— What the task requires —
Report how many lines of the following entries include the string "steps"; respond with the number alone.

— Data listing —
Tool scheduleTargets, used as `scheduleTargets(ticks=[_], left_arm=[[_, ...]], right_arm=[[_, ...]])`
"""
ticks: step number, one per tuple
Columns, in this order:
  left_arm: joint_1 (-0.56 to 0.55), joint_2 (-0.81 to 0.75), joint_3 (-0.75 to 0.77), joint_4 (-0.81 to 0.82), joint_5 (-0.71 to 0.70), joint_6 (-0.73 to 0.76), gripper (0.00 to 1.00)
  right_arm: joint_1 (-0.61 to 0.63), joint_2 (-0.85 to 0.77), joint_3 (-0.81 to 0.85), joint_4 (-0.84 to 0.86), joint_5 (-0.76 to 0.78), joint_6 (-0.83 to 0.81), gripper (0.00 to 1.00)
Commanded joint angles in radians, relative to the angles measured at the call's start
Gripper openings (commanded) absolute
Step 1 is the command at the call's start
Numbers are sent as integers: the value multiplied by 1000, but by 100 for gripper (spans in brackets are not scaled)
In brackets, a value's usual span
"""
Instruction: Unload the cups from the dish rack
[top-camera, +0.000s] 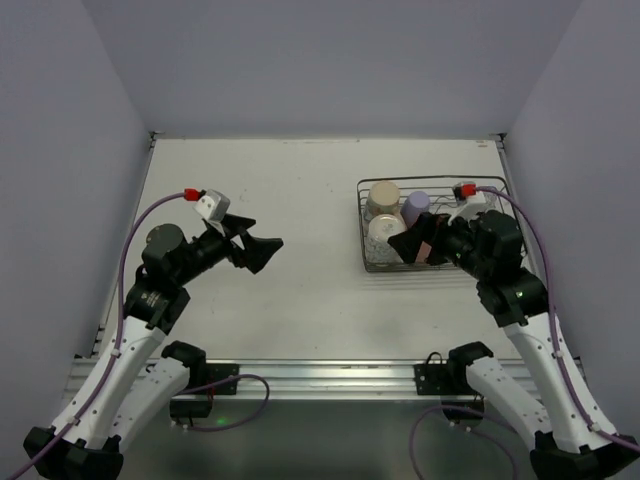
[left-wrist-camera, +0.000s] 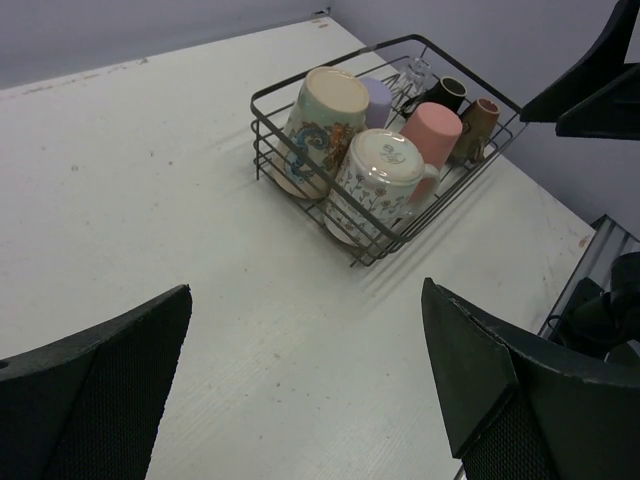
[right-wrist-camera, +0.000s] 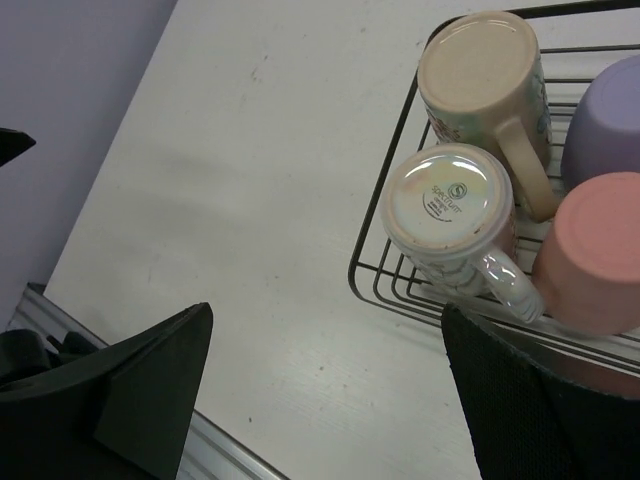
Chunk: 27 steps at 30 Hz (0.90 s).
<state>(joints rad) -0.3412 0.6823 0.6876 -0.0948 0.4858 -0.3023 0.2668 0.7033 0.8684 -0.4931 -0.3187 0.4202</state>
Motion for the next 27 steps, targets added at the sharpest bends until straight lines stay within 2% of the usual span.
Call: scheduleTargets(ticks=[1, 8, 15, 27], left_arm=[[-2, -10, 33, -19, -1, 12, 100], [-2, -3, 33, -22, 0, 15, 100], [-2, -7, 27, -23, -10, 11, 100], [-2, -9, 24, -20, -12, 11, 100]], right_arm=[[84, 65, 98, -47, 119, -49, 99], [196, 217, 224, -159, 348, -121, 99], [242, 372, 310, -228, 411, -217, 99], [272, 605, 383, -211, 478, -290, 99]])
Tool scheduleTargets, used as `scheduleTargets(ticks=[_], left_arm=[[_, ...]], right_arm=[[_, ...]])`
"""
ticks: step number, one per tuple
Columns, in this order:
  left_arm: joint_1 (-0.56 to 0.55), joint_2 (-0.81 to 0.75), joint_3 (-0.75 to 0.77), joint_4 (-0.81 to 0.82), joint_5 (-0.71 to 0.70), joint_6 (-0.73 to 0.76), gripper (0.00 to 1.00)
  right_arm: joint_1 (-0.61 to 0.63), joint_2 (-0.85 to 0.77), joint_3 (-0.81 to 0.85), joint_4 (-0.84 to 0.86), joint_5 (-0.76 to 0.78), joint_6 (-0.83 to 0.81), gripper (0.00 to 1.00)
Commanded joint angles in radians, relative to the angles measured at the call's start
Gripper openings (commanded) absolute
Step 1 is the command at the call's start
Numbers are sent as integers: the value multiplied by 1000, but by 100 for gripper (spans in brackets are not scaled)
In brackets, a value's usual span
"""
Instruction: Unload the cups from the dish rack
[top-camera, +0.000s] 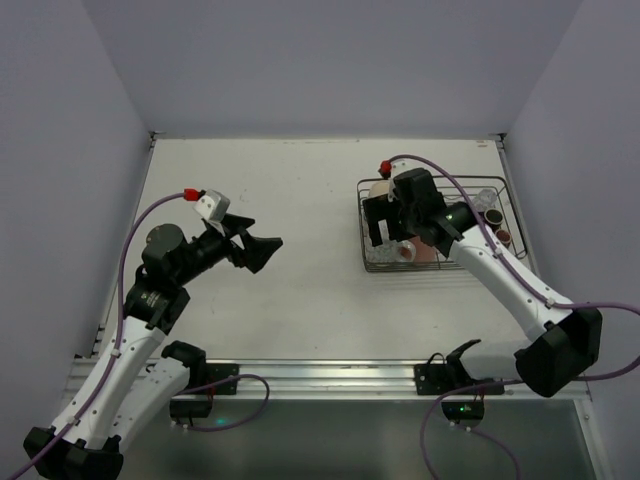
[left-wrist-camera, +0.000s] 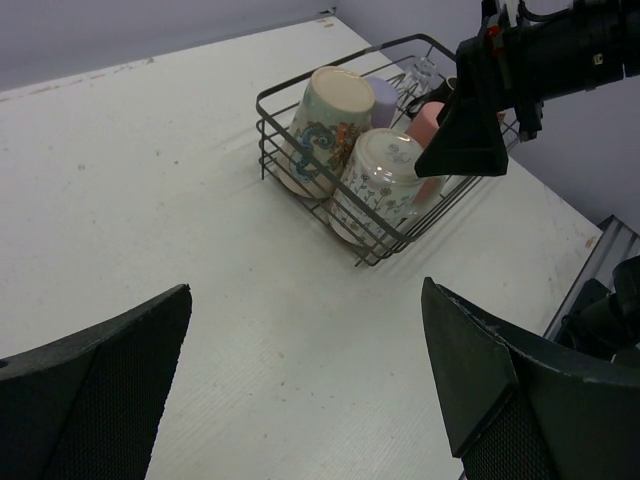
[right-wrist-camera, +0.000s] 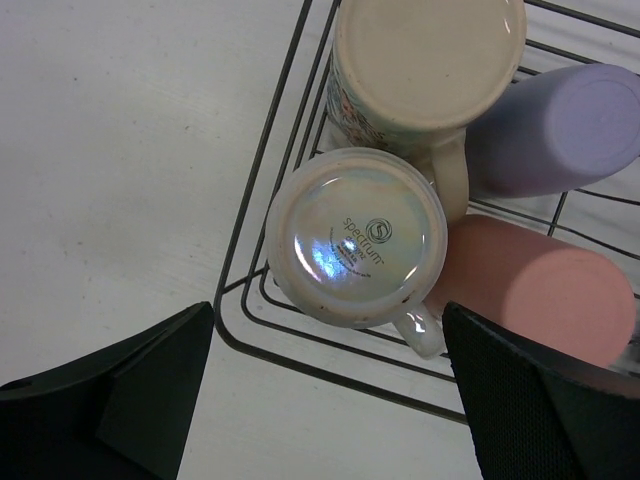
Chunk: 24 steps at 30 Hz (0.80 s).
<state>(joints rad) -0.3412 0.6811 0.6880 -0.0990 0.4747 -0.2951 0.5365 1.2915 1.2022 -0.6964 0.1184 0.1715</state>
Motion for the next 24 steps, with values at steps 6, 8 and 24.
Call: scheduleTargets(ticks=[6, 8, 24], left_arm=[[-2, -14, 21, -18, -7, 5, 100], [-2, -15, 21, -18, -11, 5, 100], [-4, -6, 21, -16, -7, 7, 100]], right_arm=[[2, 98, 57, 1, 38, -30, 99], [0, 109, 53, 12, 52, -29, 99], [-41, 189, 53, 52, 33, -35, 99]])
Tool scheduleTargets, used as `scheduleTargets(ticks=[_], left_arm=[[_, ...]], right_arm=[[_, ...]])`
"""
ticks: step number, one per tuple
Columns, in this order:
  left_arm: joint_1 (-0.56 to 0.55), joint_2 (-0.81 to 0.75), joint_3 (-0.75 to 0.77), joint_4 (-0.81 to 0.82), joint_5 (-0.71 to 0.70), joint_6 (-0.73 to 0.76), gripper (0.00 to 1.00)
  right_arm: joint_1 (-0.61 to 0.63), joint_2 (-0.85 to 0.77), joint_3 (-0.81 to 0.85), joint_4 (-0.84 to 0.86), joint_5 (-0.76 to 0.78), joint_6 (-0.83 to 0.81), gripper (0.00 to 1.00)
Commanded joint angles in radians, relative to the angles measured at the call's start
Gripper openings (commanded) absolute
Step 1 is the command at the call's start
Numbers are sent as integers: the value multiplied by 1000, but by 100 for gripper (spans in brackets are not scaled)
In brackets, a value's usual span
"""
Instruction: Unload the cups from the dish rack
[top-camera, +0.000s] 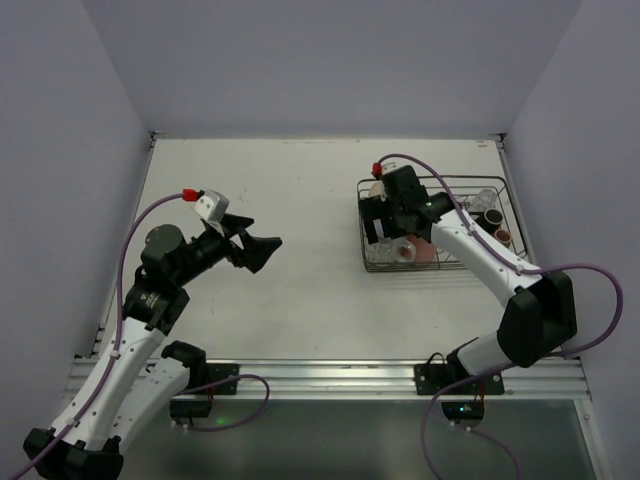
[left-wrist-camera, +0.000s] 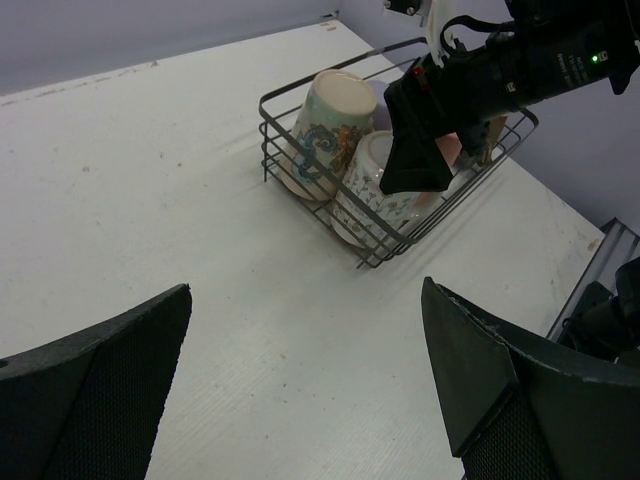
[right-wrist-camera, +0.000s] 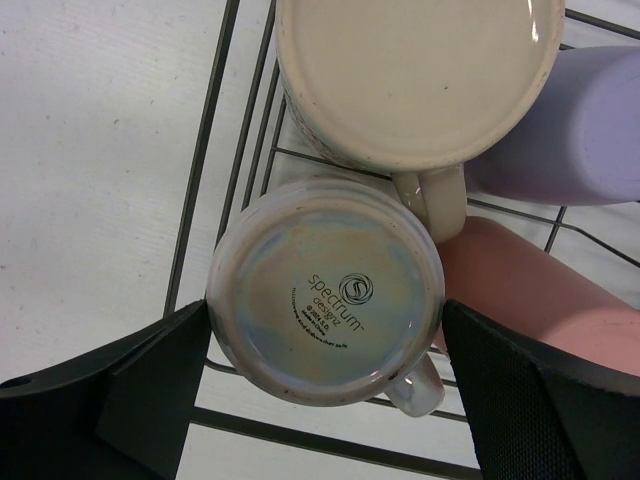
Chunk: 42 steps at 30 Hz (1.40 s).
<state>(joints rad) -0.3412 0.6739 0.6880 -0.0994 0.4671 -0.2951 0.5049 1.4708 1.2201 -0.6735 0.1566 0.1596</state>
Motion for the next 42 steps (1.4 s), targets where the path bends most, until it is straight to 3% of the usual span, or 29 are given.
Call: scheduleTargets(ticks=[1, 15, 34, 37, 38, 42], left_arm=[[-4, 0, 19, -16, 1, 7, 100], [-4, 6, 19, -16, -2, 10, 100], [-4, 6, 19, -16, -5, 4, 100], [-4, 7, 19, -14, -7, 2, 100], [-4, 9, 19, -14, -5, 1, 100], [-4, 23, 18, -7, 8, -16, 100]], right_arm=[[-11, 14, 36, 32, -8, -22, 99], [-23, 103, 38, 51, -37, -12, 99], [-34, 95, -27, 94, -88, 38, 99], [-34, 74, -44, 104, -75, 44, 86], [-34, 51, -56, 110, -62, 47, 74], [-34, -41, -86, 153, -28, 66, 53]])
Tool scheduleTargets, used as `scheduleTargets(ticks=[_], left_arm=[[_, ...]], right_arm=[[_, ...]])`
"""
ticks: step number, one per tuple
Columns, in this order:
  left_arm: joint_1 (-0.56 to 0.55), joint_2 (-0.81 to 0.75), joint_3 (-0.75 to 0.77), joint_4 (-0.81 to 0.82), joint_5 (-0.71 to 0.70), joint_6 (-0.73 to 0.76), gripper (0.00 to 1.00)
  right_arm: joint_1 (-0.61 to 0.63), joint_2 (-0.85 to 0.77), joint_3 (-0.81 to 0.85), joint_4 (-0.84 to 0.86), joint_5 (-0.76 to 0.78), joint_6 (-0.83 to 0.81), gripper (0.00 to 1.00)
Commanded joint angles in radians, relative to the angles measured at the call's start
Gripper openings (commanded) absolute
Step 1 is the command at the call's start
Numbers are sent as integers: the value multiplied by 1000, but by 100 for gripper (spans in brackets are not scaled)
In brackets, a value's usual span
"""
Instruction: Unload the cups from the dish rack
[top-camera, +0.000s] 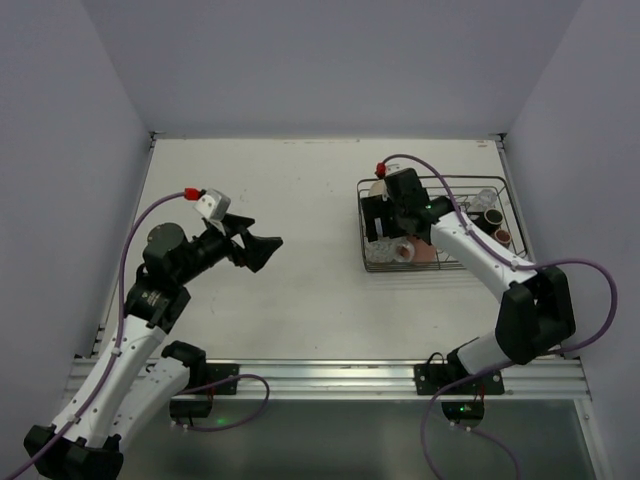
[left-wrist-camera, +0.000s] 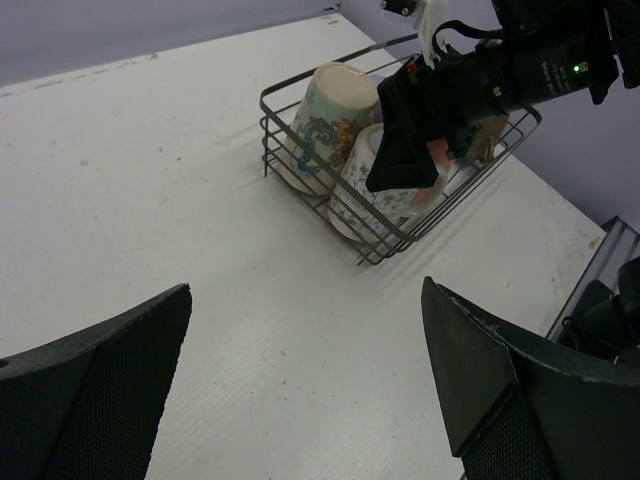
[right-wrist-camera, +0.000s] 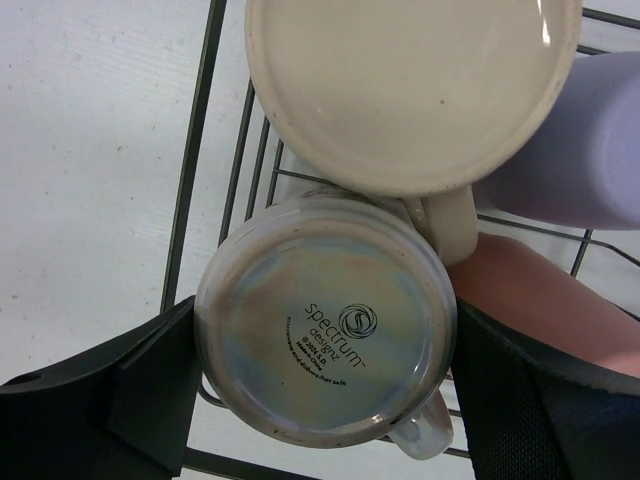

— Written response —
6